The purpose of this retrospective analysis on a consecutive series of pre-operatively presumed low-risk AH or EEC patients planned for TLH + BSO is, first, to analyze the level of consistency between pre- and post-operative data on histopathology and presumed FIGO stage I and second, to analyze the operative results of TLH + BSO procedure in terms of short-term major and minor complications.

Methods

A retrospective analysis was conducted on all consecutive patients (n = 116), pre-operatively diagnosed with AH or grade I or II clinical FIGO stage I EEC, scheduled for TLH + BSO between January 2006 and November 2012 at the Canisius-Wilhelmina Hospital, Nijmegen. Patients with pre-operative high-risk EC, i.e., grade III EEC or non-endometrioid type were not included.
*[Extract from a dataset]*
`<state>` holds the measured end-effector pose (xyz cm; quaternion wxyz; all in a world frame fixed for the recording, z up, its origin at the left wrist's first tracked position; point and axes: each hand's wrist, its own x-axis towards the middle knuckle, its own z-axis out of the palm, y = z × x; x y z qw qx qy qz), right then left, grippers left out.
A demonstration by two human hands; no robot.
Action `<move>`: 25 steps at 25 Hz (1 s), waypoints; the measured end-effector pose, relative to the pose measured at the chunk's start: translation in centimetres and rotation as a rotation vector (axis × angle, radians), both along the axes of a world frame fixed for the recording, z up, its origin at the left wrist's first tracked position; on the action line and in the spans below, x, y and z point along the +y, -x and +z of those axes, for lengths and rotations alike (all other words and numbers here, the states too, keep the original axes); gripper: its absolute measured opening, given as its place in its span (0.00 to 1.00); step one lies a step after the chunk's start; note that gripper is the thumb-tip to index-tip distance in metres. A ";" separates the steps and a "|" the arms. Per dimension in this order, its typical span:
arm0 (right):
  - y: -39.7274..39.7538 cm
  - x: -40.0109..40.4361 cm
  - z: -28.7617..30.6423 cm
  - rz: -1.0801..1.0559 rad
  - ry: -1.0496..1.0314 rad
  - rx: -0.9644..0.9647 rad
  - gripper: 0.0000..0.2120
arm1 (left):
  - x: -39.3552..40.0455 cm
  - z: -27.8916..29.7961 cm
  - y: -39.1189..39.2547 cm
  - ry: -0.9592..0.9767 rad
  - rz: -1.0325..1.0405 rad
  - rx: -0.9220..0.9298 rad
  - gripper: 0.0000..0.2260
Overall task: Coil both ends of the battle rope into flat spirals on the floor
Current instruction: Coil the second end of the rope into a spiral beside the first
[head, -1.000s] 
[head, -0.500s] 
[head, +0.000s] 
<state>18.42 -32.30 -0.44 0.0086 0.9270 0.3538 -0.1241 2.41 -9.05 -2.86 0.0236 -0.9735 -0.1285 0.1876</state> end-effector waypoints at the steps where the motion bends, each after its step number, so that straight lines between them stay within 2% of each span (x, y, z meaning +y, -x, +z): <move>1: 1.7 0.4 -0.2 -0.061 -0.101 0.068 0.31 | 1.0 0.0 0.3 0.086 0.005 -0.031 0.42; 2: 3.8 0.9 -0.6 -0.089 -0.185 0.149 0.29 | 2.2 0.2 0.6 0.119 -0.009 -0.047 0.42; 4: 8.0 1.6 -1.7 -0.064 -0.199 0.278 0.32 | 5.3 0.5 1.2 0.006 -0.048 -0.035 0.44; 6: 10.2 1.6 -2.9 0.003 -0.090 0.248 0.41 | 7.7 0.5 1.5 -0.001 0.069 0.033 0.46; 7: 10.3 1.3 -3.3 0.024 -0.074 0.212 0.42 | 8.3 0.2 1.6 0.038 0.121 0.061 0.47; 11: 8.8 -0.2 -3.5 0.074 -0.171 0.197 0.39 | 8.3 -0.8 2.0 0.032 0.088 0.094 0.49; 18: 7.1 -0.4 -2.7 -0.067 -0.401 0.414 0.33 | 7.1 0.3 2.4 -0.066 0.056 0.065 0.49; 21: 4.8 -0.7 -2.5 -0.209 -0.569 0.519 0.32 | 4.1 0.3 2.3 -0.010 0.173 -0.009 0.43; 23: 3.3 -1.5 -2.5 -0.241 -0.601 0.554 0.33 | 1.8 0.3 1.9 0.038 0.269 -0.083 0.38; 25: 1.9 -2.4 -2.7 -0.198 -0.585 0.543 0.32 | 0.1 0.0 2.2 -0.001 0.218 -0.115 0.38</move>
Clinical data on age, parity, menopausal status, co-morbidity, body mass index (BMI in kilogram per cubic meter), with a BMI of >30 categorized as obese according to World Health Organization criteria, presenting symptoms at time of diagnosis and post-operative FIGO stage of disease were registered from the medical charts (http://www.who.int/gho/ncd/risk_factors/bmi_text/en/).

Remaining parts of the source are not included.